*WORK INSTRUCTIONS*: Your job is to set down the stretch of entries that opens with the line containing "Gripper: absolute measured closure" and closes with the line containing "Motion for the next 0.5". Keep both end lines, copy each exactly, and add nothing.

*GIVEN DATA*:
────────────────────────────────────────
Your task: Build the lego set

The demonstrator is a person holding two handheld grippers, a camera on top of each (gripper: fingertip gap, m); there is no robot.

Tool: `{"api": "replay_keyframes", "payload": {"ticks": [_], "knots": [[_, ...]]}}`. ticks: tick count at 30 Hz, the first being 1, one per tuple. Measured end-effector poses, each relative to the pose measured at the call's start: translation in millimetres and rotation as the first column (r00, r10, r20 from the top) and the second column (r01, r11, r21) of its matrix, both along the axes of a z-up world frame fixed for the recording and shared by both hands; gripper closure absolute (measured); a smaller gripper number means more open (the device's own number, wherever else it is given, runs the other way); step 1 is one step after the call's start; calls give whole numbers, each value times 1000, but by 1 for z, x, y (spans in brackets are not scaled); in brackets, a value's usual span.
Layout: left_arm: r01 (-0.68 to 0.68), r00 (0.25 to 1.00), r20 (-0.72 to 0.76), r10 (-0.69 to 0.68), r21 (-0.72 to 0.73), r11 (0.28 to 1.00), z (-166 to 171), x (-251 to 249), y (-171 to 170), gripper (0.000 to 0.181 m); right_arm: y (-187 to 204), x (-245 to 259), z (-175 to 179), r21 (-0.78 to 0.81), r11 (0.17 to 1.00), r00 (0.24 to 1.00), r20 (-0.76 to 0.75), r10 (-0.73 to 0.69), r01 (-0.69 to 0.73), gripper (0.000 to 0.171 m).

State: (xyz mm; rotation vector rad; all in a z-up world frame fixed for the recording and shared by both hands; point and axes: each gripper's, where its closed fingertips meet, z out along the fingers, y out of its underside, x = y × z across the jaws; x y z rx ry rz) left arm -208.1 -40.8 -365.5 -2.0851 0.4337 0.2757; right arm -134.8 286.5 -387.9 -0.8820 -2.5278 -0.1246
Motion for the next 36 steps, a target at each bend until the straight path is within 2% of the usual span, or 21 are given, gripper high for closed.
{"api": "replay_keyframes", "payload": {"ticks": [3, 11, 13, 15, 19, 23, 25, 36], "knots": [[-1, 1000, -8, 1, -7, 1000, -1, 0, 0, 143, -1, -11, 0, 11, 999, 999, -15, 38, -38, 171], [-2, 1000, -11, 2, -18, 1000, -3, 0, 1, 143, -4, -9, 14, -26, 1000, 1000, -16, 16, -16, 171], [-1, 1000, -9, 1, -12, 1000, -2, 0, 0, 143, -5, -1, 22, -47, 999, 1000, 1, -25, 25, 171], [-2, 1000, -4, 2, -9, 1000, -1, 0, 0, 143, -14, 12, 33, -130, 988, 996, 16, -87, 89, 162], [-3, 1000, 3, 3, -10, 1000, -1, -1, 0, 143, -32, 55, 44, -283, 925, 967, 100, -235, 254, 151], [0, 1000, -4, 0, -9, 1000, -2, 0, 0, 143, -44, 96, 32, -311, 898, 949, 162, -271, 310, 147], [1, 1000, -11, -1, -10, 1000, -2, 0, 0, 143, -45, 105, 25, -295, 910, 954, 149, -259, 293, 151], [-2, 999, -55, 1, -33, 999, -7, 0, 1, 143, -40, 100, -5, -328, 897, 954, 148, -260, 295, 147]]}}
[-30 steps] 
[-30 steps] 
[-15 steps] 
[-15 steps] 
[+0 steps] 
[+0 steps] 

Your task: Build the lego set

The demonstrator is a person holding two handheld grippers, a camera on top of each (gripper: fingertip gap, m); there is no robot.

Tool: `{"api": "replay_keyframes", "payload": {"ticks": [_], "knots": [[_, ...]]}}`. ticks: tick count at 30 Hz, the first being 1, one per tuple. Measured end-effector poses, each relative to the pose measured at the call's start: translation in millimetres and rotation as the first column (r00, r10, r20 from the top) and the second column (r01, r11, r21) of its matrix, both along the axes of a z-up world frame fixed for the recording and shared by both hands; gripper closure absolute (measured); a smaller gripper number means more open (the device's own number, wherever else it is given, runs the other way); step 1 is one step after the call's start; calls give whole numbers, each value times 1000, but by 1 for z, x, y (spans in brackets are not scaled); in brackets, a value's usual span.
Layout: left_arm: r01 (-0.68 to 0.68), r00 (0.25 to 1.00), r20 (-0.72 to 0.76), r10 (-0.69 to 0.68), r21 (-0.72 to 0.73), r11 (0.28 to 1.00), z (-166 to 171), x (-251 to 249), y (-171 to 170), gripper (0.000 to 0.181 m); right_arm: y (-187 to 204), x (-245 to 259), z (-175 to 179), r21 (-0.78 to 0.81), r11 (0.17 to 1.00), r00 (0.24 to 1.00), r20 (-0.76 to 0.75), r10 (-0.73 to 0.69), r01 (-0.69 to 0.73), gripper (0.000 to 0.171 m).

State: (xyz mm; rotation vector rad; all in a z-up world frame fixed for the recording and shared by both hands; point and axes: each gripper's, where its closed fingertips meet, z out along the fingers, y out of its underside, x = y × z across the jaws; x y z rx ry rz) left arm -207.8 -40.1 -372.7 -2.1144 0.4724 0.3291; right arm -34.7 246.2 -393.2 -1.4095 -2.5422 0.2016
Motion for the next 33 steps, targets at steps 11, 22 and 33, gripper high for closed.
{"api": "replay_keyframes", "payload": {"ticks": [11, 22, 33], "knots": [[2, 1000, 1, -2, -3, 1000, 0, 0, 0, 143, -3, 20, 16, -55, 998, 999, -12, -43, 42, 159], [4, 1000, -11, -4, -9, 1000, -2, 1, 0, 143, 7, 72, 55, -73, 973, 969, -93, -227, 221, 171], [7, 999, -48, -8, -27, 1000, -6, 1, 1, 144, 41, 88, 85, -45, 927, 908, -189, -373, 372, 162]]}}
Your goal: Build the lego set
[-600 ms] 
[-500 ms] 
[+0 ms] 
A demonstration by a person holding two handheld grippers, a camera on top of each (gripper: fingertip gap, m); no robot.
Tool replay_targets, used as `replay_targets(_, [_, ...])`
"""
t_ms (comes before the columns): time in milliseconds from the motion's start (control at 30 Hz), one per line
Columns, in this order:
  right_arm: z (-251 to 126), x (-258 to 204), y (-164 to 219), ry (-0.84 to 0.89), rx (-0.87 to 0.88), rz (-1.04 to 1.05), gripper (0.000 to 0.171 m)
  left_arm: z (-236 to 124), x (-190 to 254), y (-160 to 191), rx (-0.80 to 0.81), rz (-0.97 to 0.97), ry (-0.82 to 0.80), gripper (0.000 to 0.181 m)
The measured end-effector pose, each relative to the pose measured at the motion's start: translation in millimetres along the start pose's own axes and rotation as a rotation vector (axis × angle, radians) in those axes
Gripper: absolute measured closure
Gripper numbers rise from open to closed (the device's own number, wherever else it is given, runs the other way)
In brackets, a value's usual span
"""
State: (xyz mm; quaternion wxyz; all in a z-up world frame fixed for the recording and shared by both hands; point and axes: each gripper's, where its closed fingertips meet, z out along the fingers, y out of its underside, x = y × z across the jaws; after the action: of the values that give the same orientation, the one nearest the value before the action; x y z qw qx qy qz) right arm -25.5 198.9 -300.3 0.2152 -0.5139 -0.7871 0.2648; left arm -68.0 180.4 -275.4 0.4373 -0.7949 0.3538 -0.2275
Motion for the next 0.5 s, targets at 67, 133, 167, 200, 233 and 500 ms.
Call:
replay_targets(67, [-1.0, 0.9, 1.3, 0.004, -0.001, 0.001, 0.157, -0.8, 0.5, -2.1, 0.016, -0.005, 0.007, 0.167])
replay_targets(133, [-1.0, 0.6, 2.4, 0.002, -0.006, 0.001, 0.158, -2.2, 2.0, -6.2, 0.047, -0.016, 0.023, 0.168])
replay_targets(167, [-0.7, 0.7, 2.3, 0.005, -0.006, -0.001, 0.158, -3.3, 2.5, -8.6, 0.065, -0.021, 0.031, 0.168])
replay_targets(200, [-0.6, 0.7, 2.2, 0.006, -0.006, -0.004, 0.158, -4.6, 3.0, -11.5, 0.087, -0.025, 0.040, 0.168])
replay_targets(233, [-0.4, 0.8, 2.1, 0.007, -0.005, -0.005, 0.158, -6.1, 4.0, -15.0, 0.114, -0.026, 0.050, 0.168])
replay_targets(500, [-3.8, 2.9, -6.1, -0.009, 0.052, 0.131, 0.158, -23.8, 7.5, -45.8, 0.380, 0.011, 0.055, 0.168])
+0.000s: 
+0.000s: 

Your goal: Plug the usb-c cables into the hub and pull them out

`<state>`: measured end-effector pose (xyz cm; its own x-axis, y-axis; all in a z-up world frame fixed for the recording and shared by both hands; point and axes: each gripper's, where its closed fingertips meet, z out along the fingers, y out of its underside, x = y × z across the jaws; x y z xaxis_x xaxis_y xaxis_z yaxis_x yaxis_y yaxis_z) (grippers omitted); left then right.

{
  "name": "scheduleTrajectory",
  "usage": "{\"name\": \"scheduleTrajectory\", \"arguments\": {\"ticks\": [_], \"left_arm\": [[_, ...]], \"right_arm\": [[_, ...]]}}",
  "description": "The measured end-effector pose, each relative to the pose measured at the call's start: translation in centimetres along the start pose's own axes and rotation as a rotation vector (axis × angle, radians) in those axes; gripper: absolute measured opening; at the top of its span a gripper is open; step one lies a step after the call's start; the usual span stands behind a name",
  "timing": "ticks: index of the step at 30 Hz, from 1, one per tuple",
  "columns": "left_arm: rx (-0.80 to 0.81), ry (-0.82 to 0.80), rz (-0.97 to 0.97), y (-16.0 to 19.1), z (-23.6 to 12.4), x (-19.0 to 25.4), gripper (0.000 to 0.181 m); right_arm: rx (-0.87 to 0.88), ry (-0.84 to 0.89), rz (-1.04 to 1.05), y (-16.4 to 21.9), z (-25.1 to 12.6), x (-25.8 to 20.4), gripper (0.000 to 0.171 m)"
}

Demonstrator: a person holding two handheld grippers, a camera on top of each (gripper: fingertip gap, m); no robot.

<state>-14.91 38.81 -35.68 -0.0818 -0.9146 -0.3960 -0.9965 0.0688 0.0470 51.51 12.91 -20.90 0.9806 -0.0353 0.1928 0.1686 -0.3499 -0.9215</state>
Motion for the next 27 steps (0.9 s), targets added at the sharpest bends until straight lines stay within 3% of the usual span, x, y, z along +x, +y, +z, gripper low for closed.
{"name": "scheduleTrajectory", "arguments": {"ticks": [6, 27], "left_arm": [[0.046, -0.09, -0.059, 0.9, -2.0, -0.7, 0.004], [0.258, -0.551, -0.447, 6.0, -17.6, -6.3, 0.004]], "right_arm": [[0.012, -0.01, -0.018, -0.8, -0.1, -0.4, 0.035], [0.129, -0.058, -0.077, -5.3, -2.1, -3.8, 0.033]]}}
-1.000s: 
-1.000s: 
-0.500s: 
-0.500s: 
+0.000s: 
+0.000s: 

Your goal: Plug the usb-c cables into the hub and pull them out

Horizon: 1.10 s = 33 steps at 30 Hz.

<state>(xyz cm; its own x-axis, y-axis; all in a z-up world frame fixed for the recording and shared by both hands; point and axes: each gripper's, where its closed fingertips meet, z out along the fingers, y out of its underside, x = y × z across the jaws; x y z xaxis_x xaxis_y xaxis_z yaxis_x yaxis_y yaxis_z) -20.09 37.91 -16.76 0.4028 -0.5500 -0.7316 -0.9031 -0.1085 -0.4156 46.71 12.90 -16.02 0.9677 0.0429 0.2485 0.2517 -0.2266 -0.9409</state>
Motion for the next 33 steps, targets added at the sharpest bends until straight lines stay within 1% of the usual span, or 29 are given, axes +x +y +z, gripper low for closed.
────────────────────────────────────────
*EXERCISE SOLUTION*:
Gripper: absolute measured closure
Gripper numbers rise from open to closed (the device's own number, wherever else it is given, runs the other way)
In brackets, a value's usual span
"""
State: (xyz mm; quaternion wxyz; all in a z-up world frame fixed for the recording and shared by both hands; point and axes: each gripper's, where its closed fingertips meet, z out along the fingers, y out of its underside, x = y × z across the jaws; after the action: of the values that give the same orientation, the one nearest the value before the action; x y z qw qx qy qz) right arm -25.5 198.9 -300.3 0.2152 -0.5139 -0.7871 0.2648; left arm -68.0 180.4 -275.4 0.4373 -0.7949 0.3538 -0.2275
Motion for the next 0.5 s, targets at 67, 133, 167, 200, 233 and 500 ms.

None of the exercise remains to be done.